Physical characteristics
- • location: unnamed pond in Brooklyn Township, Susquehanna County, Pennsylvania
- • elevation: between 1,540 and 1,560 feet (470 and 480 m)
- • location: Martins Creek in Lathrop Township, Susquehanna County, Pennsylvania
- • coordinates: 41°43′08″N 75°46′07″W﻿ / ﻿41.71893°N 75.76860°W
- • elevation: 876 ft (267 m)
- Length: 4.7 mi (7.6 km)
- Basin size: 3.32 mi^{2} (8.6 km^{2})

Basin features
- Progression: Martins Creek → Tunkhannock Creek → Susquehanna River → Chesapeake Bay
- • left: two unnamed tributaries
- • right: four unnamed tributaries

= Dry Creek (Martins Creek tributary) =

Dry Creek is a tributary of Martins Creek in Susquehanna County, Pennsylvania, in the United States. It is approximately 4.7 mi long and flows through Brooklyn Township and Lathrop Township. The watershed of the creek has an area of 3.32 sqmi. The creek is not designated as an impaired waterbody and is a Coldwater Fishery and a Migratory Fishery. The surficial geology in its vicinity consists of Wisconsinan Till, a lake, and some alluvium in the lower reaches.

==Course==
Dry Creek begins in an unnamed pond in Brooklyn Township. It flows south for several tenths of a mile and enters Jones Lake, where it receives two unnamed tributaries from the right. From the southern end of Jones Lake, the creek flows south-southeast for a few miles, receiving two unnamed tributaries from the left and two from the right and entering a valley. It then turns south and its valley narrows. After several tenths of a mile, the creek turns south-southwest for a few tenths of a mile, entering Lathrop Township. Shortly after entering Lathrop Township, the creek reaches its confluence with Martins Creek.

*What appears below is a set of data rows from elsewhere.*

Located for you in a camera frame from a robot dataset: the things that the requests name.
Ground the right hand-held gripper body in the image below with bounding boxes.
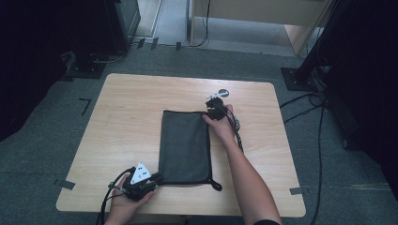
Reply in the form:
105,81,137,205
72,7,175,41
206,92,227,122

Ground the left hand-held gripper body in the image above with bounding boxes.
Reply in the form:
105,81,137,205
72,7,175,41
123,162,157,202

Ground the dark grey cloth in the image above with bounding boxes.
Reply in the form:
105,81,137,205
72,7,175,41
158,109,223,192

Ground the person's right hand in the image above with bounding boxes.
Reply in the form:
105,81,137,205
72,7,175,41
202,103,239,143

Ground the person's left hand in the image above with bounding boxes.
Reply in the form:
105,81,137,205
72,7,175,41
109,172,156,219

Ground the grey floor tape strip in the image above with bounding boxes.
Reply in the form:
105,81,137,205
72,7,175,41
60,179,77,191
288,186,305,197

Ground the black angled floor tape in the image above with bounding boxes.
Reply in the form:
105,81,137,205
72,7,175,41
78,97,93,117

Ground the light wooden desk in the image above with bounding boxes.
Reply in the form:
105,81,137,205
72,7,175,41
188,0,333,56

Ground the black cabinet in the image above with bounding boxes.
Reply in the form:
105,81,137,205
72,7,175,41
102,0,142,54

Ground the dark curtain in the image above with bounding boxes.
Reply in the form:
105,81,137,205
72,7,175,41
299,0,398,203
0,0,109,143

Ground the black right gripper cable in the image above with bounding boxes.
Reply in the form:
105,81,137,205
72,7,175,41
219,104,246,154

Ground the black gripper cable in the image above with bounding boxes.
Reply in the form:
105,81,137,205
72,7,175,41
219,104,246,154
96,166,136,225

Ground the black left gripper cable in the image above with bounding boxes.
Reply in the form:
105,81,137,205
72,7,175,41
96,166,136,225

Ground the black hanging cable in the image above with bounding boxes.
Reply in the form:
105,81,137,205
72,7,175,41
190,0,212,49

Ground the black stand base plate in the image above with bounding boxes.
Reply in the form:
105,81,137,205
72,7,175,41
63,51,108,80
280,67,318,93

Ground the black floor cable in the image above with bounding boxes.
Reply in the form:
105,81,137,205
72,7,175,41
279,89,329,225

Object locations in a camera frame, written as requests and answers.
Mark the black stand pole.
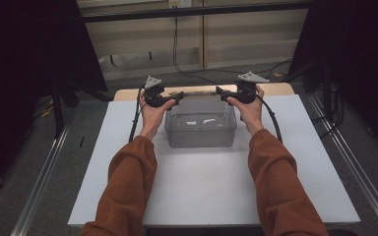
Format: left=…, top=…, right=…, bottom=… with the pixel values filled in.
left=50, top=77, right=66, bottom=140

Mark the black floor cable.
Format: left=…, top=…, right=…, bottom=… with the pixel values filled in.
left=171, top=16, right=293, bottom=85

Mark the white wall socket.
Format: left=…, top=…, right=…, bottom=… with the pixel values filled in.
left=168, top=0, right=193, bottom=10

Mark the wooden table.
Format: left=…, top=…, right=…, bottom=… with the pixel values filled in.
left=113, top=82, right=295, bottom=102

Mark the person's right hand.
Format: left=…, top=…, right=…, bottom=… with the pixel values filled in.
left=225, top=84, right=266, bottom=137

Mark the black horizontal bar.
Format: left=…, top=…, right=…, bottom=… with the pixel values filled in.
left=81, top=1, right=313, bottom=24

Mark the hand-held gripper black cable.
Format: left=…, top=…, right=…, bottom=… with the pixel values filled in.
left=128, top=86, right=146, bottom=144
left=255, top=92, right=284, bottom=145

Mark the white board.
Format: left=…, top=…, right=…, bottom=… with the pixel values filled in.
left=67, top=93, right=361, bottom=228

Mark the clear plastic storage box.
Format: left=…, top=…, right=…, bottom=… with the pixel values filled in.
left=163, top=97, right=238, bottom=148

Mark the person's left hand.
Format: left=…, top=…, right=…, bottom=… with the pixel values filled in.
left=139, top=88, right=177, bottom=141

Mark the metal floor rail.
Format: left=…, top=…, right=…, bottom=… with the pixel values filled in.
left=9, top=123, right=72, bottom=236
left=307, top=92, right=378, bottom=236

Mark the right hand-held gripper black cable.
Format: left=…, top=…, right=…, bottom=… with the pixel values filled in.
left=255, top=92, right=284, bottom=145

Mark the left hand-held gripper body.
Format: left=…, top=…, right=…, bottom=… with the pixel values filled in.
left=143, top=75, right=178, bottom=109

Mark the black curtain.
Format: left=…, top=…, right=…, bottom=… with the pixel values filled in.
left=287, top=0, right=378, bottom=160
left=0, top=0, right=109, bottom=205

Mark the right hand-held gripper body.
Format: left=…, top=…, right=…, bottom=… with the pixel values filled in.
left=235, top=71, right=271, bottom=105

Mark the left hand-held gripper black cable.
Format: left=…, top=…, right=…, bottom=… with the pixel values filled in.
left=128, top=86, right=146, bottom=144

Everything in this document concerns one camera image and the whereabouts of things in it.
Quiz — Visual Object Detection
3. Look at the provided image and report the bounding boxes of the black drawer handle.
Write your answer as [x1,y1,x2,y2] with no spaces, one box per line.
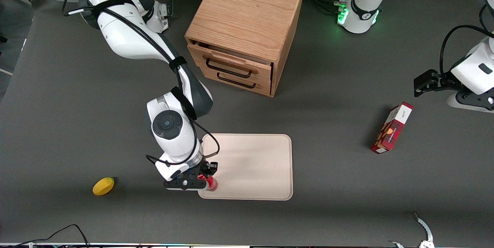
[217,73,257,89]
[205,58,253,79]

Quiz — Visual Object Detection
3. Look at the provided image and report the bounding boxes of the plain wooden drawer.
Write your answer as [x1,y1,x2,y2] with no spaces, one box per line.
[200,67,271,96]

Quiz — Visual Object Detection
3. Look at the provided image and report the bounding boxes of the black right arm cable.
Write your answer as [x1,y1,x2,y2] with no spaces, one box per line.
[62,0,221,165]

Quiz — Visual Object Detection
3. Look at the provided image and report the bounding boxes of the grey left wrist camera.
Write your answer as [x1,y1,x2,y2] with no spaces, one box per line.
[447,92,494,114]

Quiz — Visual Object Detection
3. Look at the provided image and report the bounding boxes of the red coke bottle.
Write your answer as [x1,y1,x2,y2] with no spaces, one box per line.
[198,175,219,192]

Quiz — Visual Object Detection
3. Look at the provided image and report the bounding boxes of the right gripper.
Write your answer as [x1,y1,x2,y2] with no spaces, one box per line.
[155,153,218,182]

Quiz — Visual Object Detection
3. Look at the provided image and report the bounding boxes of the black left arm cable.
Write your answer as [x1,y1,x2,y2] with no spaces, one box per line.
[440,4,494,77]

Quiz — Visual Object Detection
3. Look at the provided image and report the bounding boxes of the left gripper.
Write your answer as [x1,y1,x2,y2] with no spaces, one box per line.
[414,42,494,98]

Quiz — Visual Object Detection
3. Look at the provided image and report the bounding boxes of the black cable on table edge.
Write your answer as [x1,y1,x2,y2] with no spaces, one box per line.
[0,224,91,248]

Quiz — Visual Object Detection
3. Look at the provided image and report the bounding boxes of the yellow lemon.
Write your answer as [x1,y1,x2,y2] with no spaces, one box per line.
[92,177,115,196]

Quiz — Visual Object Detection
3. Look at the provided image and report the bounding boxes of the wooden drawer with notch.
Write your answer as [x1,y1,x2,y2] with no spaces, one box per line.
[187,41,273,86]

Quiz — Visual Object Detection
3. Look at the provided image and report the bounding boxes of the beige rectangular tray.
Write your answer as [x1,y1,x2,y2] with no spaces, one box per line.
[197,133,294,201]

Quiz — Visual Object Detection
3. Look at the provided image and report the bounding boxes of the wooden drawer cabinet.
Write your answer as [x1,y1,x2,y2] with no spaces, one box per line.
[184,0,306,98]

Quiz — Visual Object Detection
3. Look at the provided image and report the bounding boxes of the red cracker box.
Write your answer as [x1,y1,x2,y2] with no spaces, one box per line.
[370,101,414,154]

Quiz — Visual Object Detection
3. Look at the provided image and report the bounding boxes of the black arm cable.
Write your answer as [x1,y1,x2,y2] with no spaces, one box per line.
[440,4,494,77]
[62,0,221,165]

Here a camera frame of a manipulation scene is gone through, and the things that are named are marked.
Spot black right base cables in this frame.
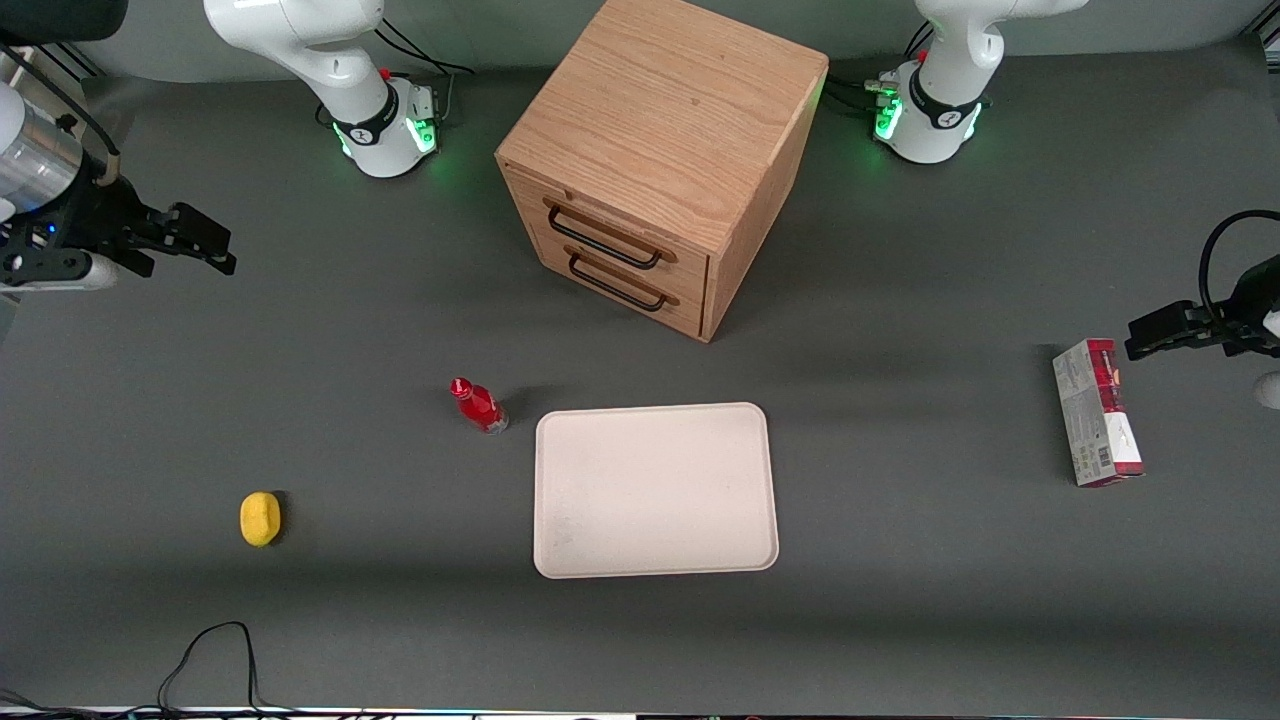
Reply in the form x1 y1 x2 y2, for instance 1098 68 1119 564
372 18 475 126

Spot beige plastic tray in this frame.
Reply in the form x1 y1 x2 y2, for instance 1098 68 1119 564
534 402 780 580

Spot black left base cables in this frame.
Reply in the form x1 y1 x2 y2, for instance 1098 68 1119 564
824 22 933 119

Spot red coke bottle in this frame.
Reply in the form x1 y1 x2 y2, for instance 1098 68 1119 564
449 377 510 435

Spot aluminium frame rail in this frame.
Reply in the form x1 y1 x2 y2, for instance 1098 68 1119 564
18 40 105 83

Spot black base cables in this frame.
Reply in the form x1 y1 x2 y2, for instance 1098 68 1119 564
372 18 475 126
824 22 933 119

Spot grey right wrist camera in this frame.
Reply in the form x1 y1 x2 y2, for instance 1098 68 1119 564
0 252 119 294

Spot black looped table cable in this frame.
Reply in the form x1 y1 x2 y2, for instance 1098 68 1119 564
156 621 301 719

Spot wooden drawer cabinet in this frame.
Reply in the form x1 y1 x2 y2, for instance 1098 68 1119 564
495 0 830 344

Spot black metal drawer handle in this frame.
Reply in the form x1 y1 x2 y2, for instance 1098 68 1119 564
545 198 678 271
567 250 680 312

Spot red grey carton box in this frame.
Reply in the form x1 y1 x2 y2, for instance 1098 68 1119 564
1052 338 1145 488

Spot wooden drawer front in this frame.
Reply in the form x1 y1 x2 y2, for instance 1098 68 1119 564
530 228 707 339
503 163 712 293

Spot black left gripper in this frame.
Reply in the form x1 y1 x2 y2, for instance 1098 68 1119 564
1125 255 1280 362

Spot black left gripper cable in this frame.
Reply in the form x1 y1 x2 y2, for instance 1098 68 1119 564
1198 209 1280 323

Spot yellow lemon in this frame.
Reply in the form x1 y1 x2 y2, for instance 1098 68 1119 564
240 491 283 548

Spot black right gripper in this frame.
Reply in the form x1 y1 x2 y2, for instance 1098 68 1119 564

Dry Creek joins Martins Creek 7.73 mi upstream of its mouth.

==Hydrology==
Dry Creek is not designated as an impaired waterbody. The creek only seasonally flows into Martins Creek.

==Geography and geology==
The elevation near the mouth of Dry Creek is 876 ft above sea level. The elevation of the creek's source is between 1540 and 1560 ft above sea level.

The surficial geology in the valley of Dry Creek consists mostly of a till known as Wisconsinan Till, although large patches of alluvium also occur. Additionally, there is a small patch of peat bog. In the upper reaches, the surficial geology alongside the creek consists entirely of Wisconsinan Till, except for Jones Lake.

==Watershed and biology==
The watershed of Dry Creek has an area of 3.32 sqmi. The mouth of the creek is in the United States Geological Survey quadrangle of Hop Bottom. However, its source is in the quadrangle of Montrose East. The mouth of the creek is located within 1 mi of Hop Bottom.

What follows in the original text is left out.